2. La reconnaissance des résultats : Elle célèbre les accomplissements liés aux objectifs fixés et le succès des missions. Cette forme met en avant les résultats mesurables et les performances concrètes des collaborateurs.
3. La reconnaissance de la pratique du travail : Elle met en avant la manière dont le travail est accompli, en soulignant la rigueur et la qualité du processus. Même si les résultats finaux ne sont pas toujours parfaits, la façon dont le travail est mené reste valorisée.
4. La reconnaissance des efforts : Elle récompense l’investissement personnel et l’énergie déployée, même en l’absence de résultats immédiats. Cette forme montre que la persévérance, les initiatives et l’engagement sont appréciés, au-delà des seuls objectifs atteints.

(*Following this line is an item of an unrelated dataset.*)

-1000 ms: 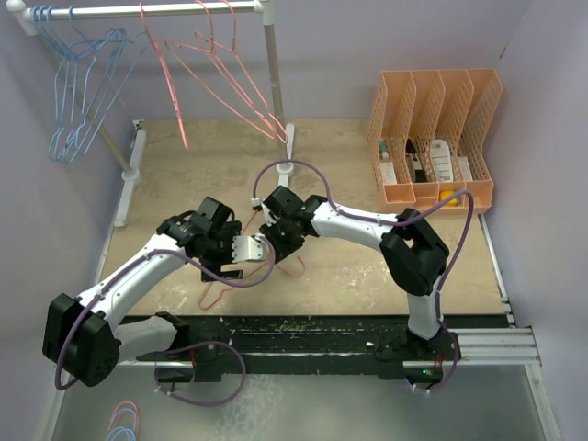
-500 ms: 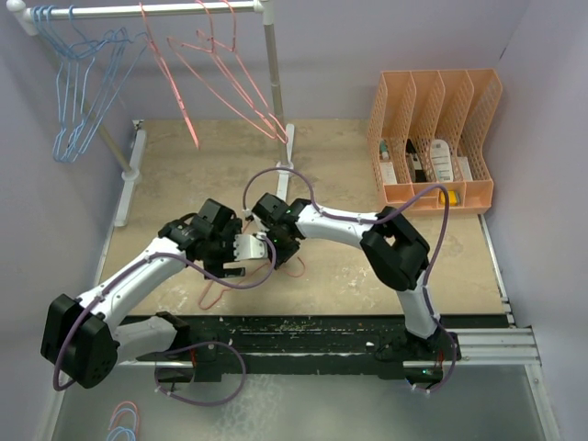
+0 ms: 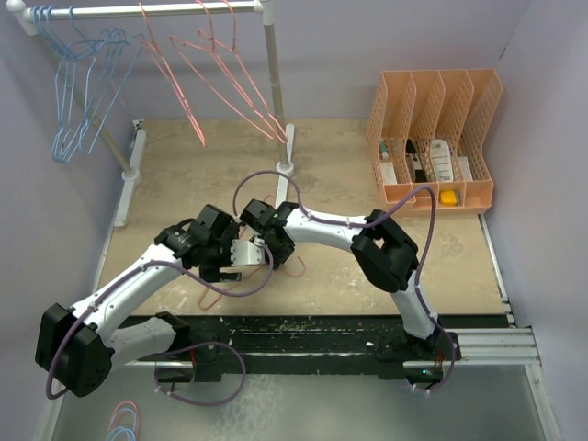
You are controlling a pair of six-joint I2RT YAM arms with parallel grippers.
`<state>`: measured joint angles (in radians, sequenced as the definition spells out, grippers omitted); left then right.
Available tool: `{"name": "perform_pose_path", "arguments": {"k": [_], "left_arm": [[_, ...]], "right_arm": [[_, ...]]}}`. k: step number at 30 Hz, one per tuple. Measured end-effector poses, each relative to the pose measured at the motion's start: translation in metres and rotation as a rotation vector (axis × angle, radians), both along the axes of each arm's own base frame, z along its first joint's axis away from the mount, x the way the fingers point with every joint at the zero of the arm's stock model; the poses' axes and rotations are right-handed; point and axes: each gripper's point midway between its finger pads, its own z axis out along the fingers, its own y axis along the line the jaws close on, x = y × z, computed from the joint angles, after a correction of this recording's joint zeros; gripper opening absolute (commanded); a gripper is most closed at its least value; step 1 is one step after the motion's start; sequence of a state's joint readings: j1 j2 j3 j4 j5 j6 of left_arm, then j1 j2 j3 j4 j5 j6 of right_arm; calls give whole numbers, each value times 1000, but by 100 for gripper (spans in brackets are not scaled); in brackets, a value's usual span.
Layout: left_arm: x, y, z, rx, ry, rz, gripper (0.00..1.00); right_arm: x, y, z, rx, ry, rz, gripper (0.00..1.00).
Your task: Organize the hangers
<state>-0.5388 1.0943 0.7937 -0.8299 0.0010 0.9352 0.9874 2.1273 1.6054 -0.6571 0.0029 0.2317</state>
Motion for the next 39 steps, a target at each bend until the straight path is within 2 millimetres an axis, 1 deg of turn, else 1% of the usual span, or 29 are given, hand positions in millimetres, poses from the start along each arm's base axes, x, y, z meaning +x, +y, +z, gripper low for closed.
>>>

NOUS TENDONS VERS UNE ÈRE DE LA CONSIDÉRATION
Dans les organisations d’aujourd’hui, il est indispensable de comprendre que la reconnaissance ne se limite pas à des gestes ponctuels de gratitude. Nous entrons dans une ère où la considération doit devenir centrale. La reconnaissance en continu des compétences, des efforts et de l’existence même des salariés est ce qui fera la différence entre une organisation performante et une organisation en difficulté. Il est temps d’élargir notre compréhension de la reconnaissance pour inclure toutes ses dimensions et construire des environnements de travail où les employés se sentent véritablement considérés.